Dayee was enrolled in grade nine at the Chahr-e Anjir school and became close friends with classmate Zainullah Stanekzai, who was five years his senior but also from Chahr-e Anjir. They were more studious than most of their classmates and would write and recite poetry together after school. Dayee’s family earmarked him early on as the son who would put his mind rather than his hands to work in the future. “When I met Dayee,” said Stanekzai, who also became a reporter, with Pahjwok News and later Reuters, in Helmand, “he was doing everything – studying, working in the field, but his family didn’t want him to waste his time working with his hands: ‘He should study and find a real job,’ they would say.” However, Muzamal said Dayee liked working in the fields as much as he liked to study. “Everything he did he wanted to do well.” His friends and brothers say he was always top of his class. Mujtaba remembers wealthy parents of Dayee’s classmates hosting parties for teachers as bribes to get them to award their children high marks. “But,” he said, they still never beat Dayee.” 

The idea of becoming a journalist first came to Dayee while he was still at school. He and Stanekzai were already talking about creating their own radio station when the international non-profit organisation Internews ran a week-long course for aspiring journalists in Lashkargah. Stanekzai had a motorcycle and he and Dayee would ride from Chahr-e Anjir to attend the course after school finished at midday each day. 

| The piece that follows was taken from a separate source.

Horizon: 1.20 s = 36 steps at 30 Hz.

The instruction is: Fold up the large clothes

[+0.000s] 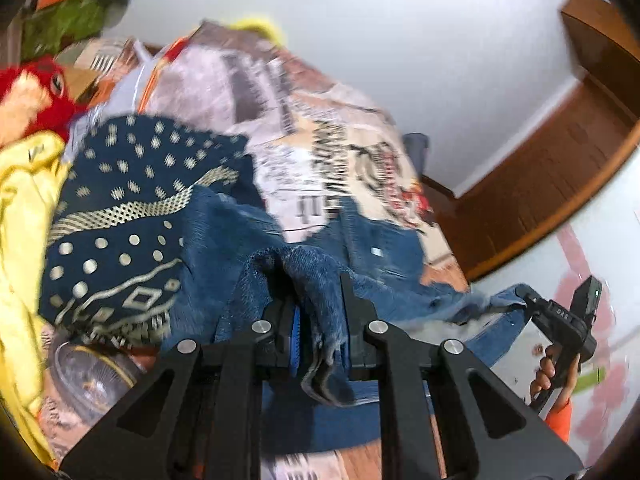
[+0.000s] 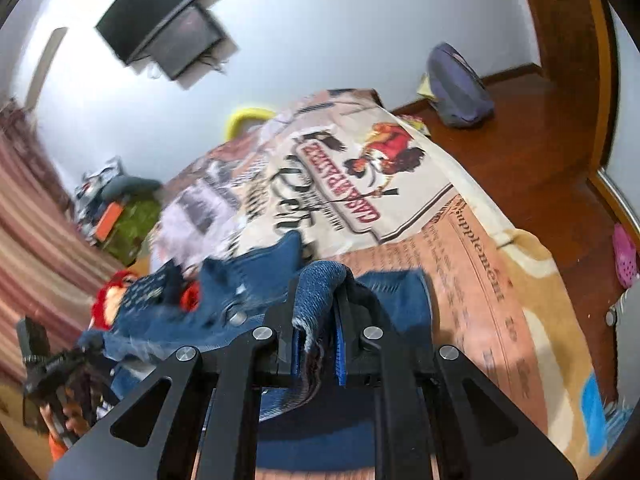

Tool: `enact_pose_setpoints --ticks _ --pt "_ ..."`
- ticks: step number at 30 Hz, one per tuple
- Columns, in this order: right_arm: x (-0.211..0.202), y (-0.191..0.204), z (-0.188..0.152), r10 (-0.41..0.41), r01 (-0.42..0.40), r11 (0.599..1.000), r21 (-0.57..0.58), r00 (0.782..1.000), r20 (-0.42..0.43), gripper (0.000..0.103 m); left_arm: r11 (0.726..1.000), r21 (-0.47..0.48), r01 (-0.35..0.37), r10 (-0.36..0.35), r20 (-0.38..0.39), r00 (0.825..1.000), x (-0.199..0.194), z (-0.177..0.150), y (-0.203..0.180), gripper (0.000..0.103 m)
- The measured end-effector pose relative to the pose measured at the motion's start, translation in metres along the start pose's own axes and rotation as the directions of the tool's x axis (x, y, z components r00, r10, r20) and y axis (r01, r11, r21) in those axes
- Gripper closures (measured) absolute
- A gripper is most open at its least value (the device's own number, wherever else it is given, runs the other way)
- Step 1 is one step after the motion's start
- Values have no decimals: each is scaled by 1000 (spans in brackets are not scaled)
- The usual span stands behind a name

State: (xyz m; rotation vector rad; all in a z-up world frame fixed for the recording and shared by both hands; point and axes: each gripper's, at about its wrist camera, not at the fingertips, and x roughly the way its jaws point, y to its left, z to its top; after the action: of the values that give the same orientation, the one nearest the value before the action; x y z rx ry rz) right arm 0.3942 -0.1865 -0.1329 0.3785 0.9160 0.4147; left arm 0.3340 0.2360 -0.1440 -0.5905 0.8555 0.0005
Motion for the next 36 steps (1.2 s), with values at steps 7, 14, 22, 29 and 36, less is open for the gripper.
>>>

The two friends graduated from grade 12 in 2006. Aziz Tassal, who was hosting a programme on Sabawoon Radio in Lashkargah at the time and is now a staff reporter with The Washington Post in Kabul, recalls Dayee and his brothers writing dozens of letters on the topics he covered on the programme. Dayee tracked down Tassal’s phone number and eventually, said Tassal, “We’d talk every night and quickly became friends.” 

In 2007, he and Stanekzai went to a workshop with the Institute of War and Peace Reporting (IWPR). Dayee was soon offered a job with IWPR which he juggled with another – in what would become a career-long modus operandi for him and journalist colleagues in Helmand – at the Afghan national radio station Salam Watandar. One of his early reports for IWPR, From Pomegranates to Poppies, published in November 2007, resulted in government action; the provincial government allocated 1,000 acres of government land and fertiliser for farmers to cultivate pomegranates. The next year, Dayee, along with three friends, including Tassal, founded Bost Radio, named after the historical name for Lashgarkar. It was there that Helmandis first heard his warm, growling voice as he hosted the station’s daily news programme. However, it was the light-hearted, weekly talk-back show “Naghma Naghma”, named after the famous Kandahari singer Naghma Shaperai, that established his reputation as an affable joker with empathy for Helmand’s people. It was also in 2008 that Dayee began working for Radio Free Europe / Radio Liberty’s (REF/RL) Dari and Pashto-language Radio Free Afghanistan, known locally as Azadi Radio, where he would work until his death. “Our father would cry tears of joy when he heard Dayee reporting on Helmand,” recalls Mujtaba. “‘He’s only young,’” he’d say, “‘but look what he’s doing.’”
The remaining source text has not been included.